▸ Exercise objective
Locate the line containing "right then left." in the material below. Copy that line and all following lines through the end exactly, omitting any pictures.

▸ Data provided
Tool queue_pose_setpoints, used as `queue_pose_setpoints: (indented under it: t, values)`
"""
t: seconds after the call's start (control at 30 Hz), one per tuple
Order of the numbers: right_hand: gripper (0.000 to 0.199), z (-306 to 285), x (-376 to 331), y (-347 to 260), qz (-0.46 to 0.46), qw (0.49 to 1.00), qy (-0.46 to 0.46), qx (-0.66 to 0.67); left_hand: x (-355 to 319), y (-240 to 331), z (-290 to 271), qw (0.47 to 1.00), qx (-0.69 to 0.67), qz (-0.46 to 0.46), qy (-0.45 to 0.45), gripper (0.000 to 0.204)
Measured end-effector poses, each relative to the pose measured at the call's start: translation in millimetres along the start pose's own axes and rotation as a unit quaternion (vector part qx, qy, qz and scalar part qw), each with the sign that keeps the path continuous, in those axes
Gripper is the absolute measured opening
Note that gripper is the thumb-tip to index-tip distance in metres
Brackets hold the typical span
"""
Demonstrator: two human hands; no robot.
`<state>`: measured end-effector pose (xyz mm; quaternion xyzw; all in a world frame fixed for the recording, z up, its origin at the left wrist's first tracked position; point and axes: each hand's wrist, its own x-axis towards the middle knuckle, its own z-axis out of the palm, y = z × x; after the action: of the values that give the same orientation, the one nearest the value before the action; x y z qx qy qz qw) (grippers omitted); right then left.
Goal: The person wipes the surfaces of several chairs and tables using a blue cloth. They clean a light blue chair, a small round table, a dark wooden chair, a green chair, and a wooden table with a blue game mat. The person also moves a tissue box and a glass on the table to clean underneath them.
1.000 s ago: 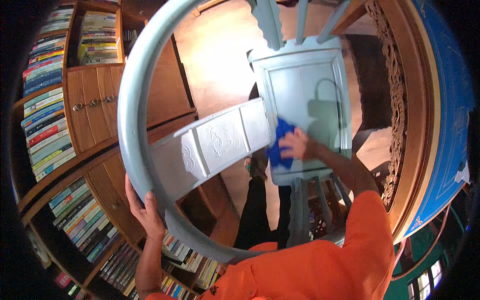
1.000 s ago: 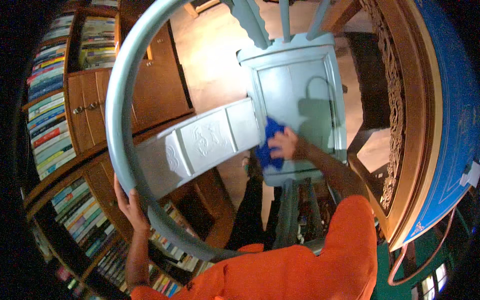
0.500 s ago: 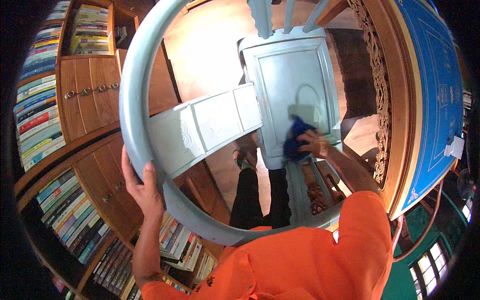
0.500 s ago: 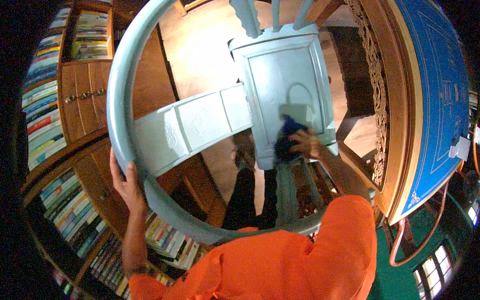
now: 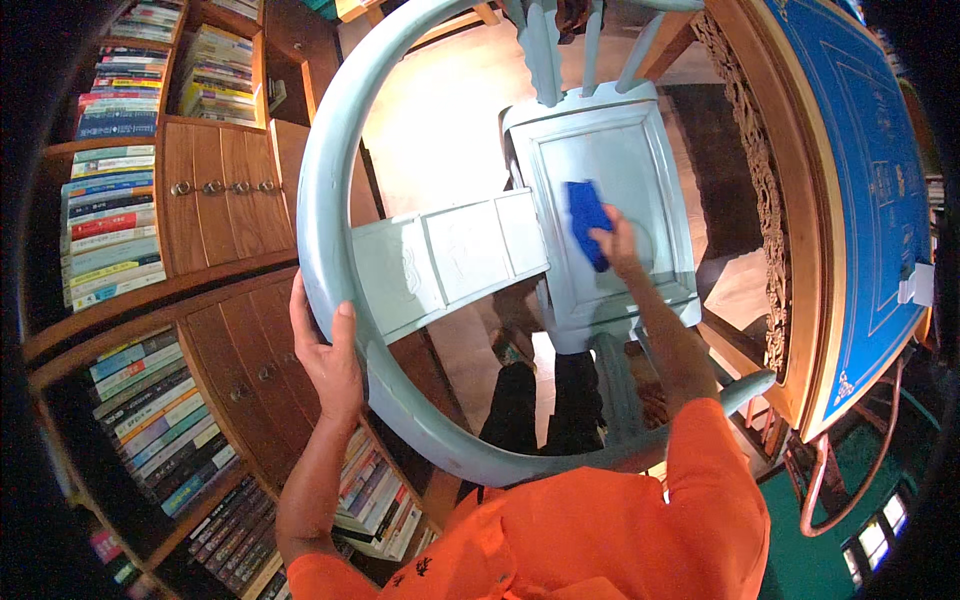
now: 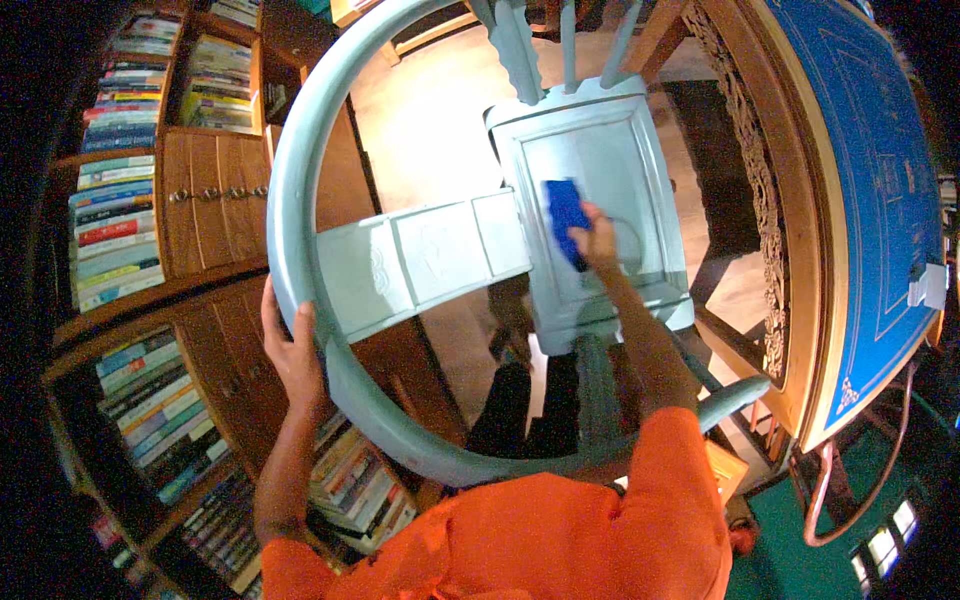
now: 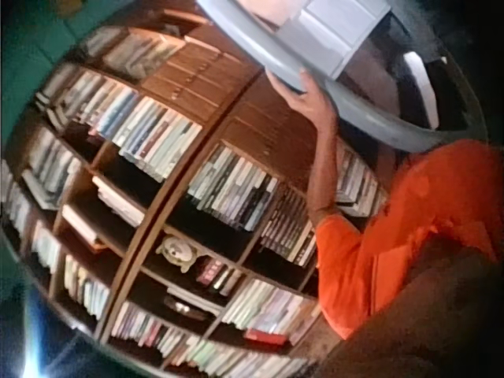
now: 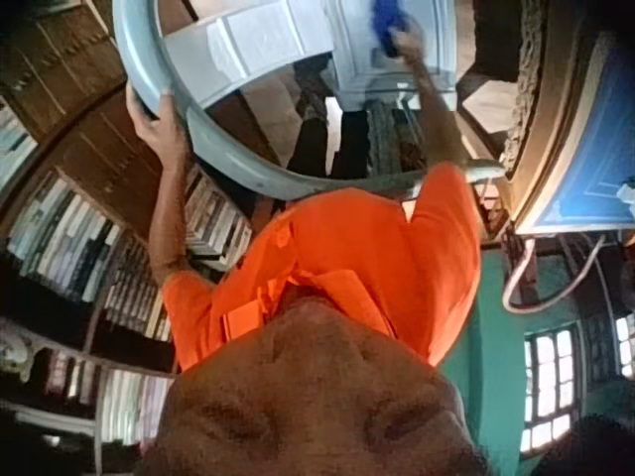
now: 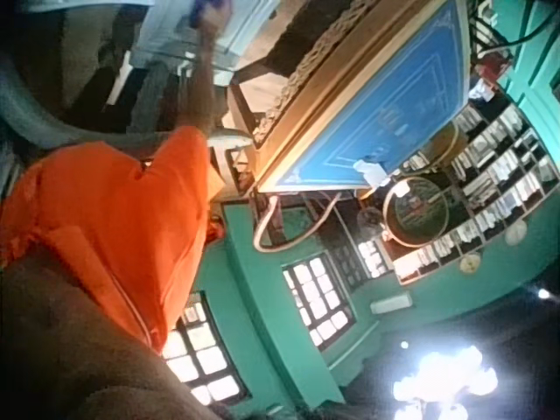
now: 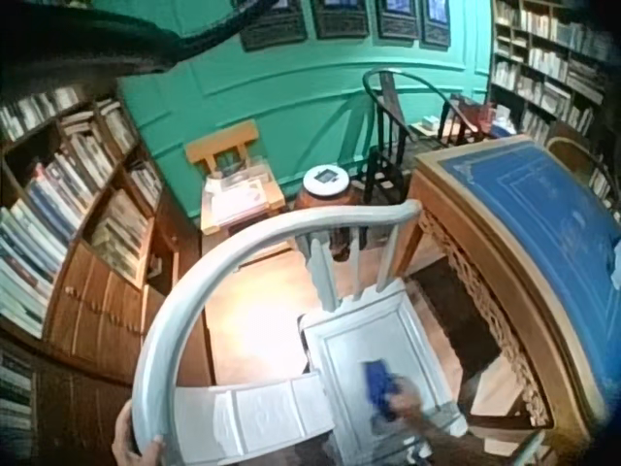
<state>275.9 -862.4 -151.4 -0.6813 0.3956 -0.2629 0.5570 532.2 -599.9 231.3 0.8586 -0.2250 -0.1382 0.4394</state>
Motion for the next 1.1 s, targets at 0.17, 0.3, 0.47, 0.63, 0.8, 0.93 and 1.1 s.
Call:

▸ Answer for this exercise
`<state>`: measured end-effector pose (xyz mm; quaternion xyzw; all in a world frame fixed for the recording, z up, its origin at the left wrist's first tracked position; point and axes: each hand's wrist, its own x-axis towards the middle knuckle, its own z-axis out of the palm, y = z × x; after the action: of the values that give the same orientation, the one nearest the value before the action; x y z qx qy qz qw) (grippers omitted); right then left.
Goal: The person wipes the surfaces of several chairs and tables using a blue cloth. They clean a light blue chair, a small round table, a dark wooden chair, a green chair, and a wooden table with a blue game mat. The person also moves a tissue box and a glass on the table to clean underneath them.
1.000 s ago: 
1.000 s ago: 
0.500 s ago: 
0.500 s ago: 
now: 
now: 
now: 
now: 
now: 
now: 
<state>275.9 -862.4 -151.4 -0.6813 0.3956 -0.2629 0.5570 532.2 -599.9 231.3 0.8586 -0.2250 -0.1382 0.4394</state>
Motion for the next 1.1 s, targets at 0.17, 0.3, 0.47, 0.63, 0.8, 0.93 and 1.1 s.
Call:

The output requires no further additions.